Columbia Admissions Guidance for Undocumented Immigrants Vanishes From Site
The page went dark as Columbia caved to the Trump administration’s anti-Palestinian and anti-immigrant attacks. The post Columbia Admissions Guidance for Undocumented Immigrants Vanishes From Site appeared first on The Intercept.

Columbia University appears to have removed a webpage giving guidance to undocumented applicants from their admissions website.
The move comes against a wider backdrop of capitulations from the Ivy League university, which has spent the last month bending over backward to appease the Trump administration’s anti-Palestinian and anti-immigrant agenda.
The website recently went dark, with a message reading “access denied.”
The webpage, featured on Columbia University’s admissions site as of last month, guided undocumented applicants on how to apply to the university and receive financial aid. The page touted the university’s commitment to diversity and its commitment to meeting 100 percent of the demonstrated financial aid needs of all applicants, including undocumented and international students.
The website, however, recently went dark, with a message reading “access denied.”
It’s unclear if the page’s disappearance was intentional, but the timing raises questions. (Columbia did not immediately respond to a request for comment.)

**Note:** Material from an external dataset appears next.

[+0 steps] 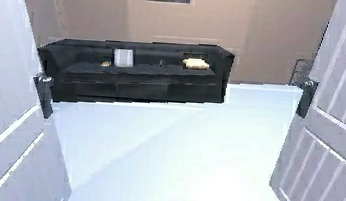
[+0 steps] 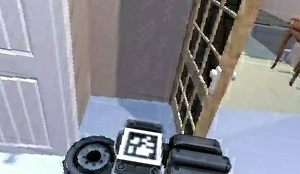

Columbia University has faced significant criticism for acquiescing to the Trump administration as it continues a full-on assault against the university’s noncitizen student body.
Trump Attacks
Earlier this month, federal immigration officials detained a prominent Palestinian student activist and permanent resident, Mahmoud Khalil, without charging him with a crime.
On Friday, the Department of Justice announced an investigation into whether Columbia was sheltering undocumented immigrants on campus. The announcement came after federal officials raided dorms last Thursday.
Trump also targeted the university with $400 million in cuts to federal grants. Despite having some of the most aggressive anti-protest crackdowns in the nation, federal officials alleged that the school has not done enough to root out antisemitism — which both the university and the Trump administration conflate with nearly any criticism of Israel.
Despite the administration’s attacks, Columbia University’s response continues to be appeasement and escalating crackdowns on their own students, even as schools with smaller endowments fight back.
Columbia is reportedly nearing an agreement to give into a list of demands from the Trump administration to unlock the federal grants, which include banning masks; ramping up campus policing; and placing the school’s Middle East, South Asian, and African Studies departments under receivership, which would give control of the departments to an outside party.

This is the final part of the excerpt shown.